■ **TASK REQUIREMENTS**
Check every line below for the word "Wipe" and give only the number of lines where it appears.

■ **Records contained in a dataset**
*** Block opens ***

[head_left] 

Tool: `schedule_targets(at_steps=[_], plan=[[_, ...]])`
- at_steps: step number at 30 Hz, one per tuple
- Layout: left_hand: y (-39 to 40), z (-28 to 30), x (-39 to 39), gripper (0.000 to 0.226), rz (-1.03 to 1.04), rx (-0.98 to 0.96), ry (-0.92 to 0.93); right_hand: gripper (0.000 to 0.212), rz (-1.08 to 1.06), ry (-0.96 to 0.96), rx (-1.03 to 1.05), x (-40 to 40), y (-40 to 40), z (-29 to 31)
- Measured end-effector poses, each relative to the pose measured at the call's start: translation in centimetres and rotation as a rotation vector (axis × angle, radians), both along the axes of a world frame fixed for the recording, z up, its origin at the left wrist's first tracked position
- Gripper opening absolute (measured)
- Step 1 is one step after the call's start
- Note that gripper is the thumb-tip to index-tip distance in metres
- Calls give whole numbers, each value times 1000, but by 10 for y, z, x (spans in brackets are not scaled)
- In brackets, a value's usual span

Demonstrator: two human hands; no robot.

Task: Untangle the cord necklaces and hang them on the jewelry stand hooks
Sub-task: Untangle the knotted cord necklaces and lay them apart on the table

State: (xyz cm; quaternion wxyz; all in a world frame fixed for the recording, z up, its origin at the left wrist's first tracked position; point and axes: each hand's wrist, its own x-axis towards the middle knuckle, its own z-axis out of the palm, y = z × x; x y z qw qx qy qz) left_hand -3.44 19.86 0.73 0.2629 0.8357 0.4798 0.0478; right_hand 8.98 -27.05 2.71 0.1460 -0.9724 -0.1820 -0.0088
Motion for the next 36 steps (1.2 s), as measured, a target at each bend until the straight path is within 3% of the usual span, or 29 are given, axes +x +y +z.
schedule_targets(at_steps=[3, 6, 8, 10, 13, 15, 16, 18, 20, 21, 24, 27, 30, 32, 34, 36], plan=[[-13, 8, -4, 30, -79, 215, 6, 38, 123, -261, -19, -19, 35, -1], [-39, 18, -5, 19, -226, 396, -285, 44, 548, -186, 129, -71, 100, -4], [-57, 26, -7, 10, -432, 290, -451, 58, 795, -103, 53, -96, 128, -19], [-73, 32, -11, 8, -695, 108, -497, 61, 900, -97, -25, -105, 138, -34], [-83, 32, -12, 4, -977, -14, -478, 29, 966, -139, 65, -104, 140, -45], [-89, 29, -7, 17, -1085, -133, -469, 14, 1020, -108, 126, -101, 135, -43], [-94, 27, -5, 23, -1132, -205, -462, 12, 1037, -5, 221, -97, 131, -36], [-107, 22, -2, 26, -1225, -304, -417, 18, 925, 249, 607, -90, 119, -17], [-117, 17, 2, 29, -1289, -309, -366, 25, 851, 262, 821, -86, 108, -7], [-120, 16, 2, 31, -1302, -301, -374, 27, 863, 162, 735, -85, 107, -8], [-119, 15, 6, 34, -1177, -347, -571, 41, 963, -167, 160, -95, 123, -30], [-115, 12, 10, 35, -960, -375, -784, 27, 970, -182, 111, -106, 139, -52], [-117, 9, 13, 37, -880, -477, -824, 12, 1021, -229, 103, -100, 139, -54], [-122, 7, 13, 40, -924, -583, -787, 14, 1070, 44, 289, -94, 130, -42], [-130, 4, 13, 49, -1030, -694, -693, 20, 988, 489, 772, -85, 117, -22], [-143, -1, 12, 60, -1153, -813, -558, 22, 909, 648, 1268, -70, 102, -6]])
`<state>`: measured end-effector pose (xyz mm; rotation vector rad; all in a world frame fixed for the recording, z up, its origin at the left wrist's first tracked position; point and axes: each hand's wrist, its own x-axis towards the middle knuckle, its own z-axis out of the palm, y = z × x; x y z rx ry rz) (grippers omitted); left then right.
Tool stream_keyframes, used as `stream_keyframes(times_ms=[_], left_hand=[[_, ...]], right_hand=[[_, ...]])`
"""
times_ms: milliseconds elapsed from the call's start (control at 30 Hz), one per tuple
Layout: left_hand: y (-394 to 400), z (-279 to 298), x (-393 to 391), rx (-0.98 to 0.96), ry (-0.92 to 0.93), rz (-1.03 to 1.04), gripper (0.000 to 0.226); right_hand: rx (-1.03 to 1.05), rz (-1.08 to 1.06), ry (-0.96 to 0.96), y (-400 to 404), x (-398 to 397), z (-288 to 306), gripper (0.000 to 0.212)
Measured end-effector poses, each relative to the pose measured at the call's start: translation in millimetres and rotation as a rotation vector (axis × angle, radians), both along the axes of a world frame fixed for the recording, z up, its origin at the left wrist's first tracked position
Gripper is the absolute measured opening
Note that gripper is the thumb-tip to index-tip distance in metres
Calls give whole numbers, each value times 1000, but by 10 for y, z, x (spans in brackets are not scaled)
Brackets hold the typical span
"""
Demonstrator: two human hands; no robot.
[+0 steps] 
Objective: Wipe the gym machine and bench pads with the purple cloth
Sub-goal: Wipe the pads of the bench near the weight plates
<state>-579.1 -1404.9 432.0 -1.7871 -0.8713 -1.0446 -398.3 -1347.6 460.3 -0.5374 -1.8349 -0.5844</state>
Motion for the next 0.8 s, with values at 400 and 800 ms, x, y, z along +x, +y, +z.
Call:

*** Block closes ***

■ **OUTPUT OF THE TASK**
2